Credit Scorecards
By admin - Last updated: Tuesday, July 28, 2009 - Save & Share - Leave a Comment
Credit scorecards are created with the help ofstatistics. First, all past loan applications of
interested consumers are collected.
Then these applications are divided into two essential
categories.
The first one deals with the people who repaid their
loans in due time without much hassle.
The second one deals with those of the defaulted.
It is mandatory to compare the first group with the
second one to prepare an appropriate scorecard.
Credit scorecards provide a accurate measurement of
the likelihood that a customer will repay the credit
amount back in the allowed amount of time.
Logit or probit are estimation techniques which are
statistically used to predict the probability of
default of new clients based on this historical data
base.
The default probabilities are then compared to a
“credit score.” This score will rank the potential
client by their height of risk without explicitly
identifying their probability of default.

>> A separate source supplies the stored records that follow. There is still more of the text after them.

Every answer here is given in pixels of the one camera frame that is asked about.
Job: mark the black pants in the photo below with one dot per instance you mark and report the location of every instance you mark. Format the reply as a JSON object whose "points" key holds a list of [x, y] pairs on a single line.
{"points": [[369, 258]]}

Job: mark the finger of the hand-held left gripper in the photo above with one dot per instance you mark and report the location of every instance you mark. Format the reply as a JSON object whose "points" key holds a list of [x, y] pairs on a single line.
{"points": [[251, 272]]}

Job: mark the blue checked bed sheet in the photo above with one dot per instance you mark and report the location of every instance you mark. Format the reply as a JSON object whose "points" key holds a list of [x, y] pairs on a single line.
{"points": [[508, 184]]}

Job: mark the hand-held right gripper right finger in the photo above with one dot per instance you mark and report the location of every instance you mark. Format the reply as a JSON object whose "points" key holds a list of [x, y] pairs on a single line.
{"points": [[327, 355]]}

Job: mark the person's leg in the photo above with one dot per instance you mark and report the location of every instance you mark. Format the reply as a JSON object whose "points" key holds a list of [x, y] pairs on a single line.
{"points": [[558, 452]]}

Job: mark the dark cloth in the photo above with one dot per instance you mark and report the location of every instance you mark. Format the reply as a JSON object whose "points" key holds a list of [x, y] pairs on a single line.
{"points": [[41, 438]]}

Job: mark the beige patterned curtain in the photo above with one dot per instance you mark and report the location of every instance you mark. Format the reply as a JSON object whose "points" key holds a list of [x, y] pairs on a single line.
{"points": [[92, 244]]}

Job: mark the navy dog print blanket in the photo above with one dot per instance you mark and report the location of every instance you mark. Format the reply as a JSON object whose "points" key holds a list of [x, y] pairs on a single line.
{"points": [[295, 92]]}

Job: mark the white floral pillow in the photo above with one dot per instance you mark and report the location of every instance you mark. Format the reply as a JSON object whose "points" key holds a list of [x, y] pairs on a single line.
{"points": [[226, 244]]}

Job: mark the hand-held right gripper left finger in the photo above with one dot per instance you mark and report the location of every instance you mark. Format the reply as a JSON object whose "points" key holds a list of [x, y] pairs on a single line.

It is to be noted that the procedure of credit scoring
was not always fit enough and it did have drawbacks.
Then newer and improved techniques were applied to
maintain this method of comparing credits.
These measures are: hazard rate modeling, reduced form
credit models, or logistic regression.
The essential differences from credit scoring involve
both the data base and the ability to calculate the
financial value of a loan, given its risk from a
credit perspective.
The data base includes all of the available
observations on both defaulted and non-defaulted
clients. This makes it much easier to see the effects
of macro-economic factors like stock prices, auto
prices, interest rates, and home values on the default
rates of retail loans secured by automobiles or homes.